■ **EXERCISE INSTRUCTIONS**
Keep each line of the material that includes "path", and leave out the rest.

■ **DATA**
────────────────────────────────────────

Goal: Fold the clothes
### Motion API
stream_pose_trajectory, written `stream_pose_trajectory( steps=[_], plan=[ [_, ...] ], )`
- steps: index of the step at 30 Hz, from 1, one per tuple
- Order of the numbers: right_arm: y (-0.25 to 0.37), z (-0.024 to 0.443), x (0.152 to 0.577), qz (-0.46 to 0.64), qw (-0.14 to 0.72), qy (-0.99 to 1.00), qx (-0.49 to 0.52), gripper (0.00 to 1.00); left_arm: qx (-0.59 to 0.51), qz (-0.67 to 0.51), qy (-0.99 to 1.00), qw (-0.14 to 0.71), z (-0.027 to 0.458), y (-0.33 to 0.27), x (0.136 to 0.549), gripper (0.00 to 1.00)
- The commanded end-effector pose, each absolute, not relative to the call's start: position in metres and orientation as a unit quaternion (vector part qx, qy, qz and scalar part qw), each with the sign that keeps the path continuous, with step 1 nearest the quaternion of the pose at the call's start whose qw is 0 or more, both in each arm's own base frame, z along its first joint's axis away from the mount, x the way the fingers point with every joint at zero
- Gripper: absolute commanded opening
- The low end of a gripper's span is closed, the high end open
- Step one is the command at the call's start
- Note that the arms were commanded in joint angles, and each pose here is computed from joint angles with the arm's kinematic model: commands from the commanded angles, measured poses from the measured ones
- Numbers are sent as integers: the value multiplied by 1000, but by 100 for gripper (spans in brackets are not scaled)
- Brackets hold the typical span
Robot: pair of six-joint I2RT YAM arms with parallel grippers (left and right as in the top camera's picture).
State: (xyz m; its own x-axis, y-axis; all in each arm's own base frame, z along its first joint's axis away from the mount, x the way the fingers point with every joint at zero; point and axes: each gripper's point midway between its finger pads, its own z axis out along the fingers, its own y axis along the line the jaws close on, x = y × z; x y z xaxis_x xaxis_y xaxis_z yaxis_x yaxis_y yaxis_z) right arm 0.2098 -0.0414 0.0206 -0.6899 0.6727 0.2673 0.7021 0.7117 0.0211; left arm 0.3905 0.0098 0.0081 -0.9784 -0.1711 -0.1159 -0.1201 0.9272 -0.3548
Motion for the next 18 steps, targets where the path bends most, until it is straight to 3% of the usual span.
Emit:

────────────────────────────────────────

■ **EXERCISE RESPONSE**
- The commanded end-effector pose, each absolute, not relative to the call's start: position in metres and orientation as a unit quaternion (vector part qx, qy, qz and scalar part qw), each with the sign that keeps the path continuous, with step 1 nearest the quaternion of the pose at the call's start whose qw is 0 or more, both in each arm's own base frame, z along its first joint's axis away from the mount, x the way the fingers point with every joint at zero
Motion for the next 18 steps, targets where the path bends most, until it is straight to 3% of the usual span.

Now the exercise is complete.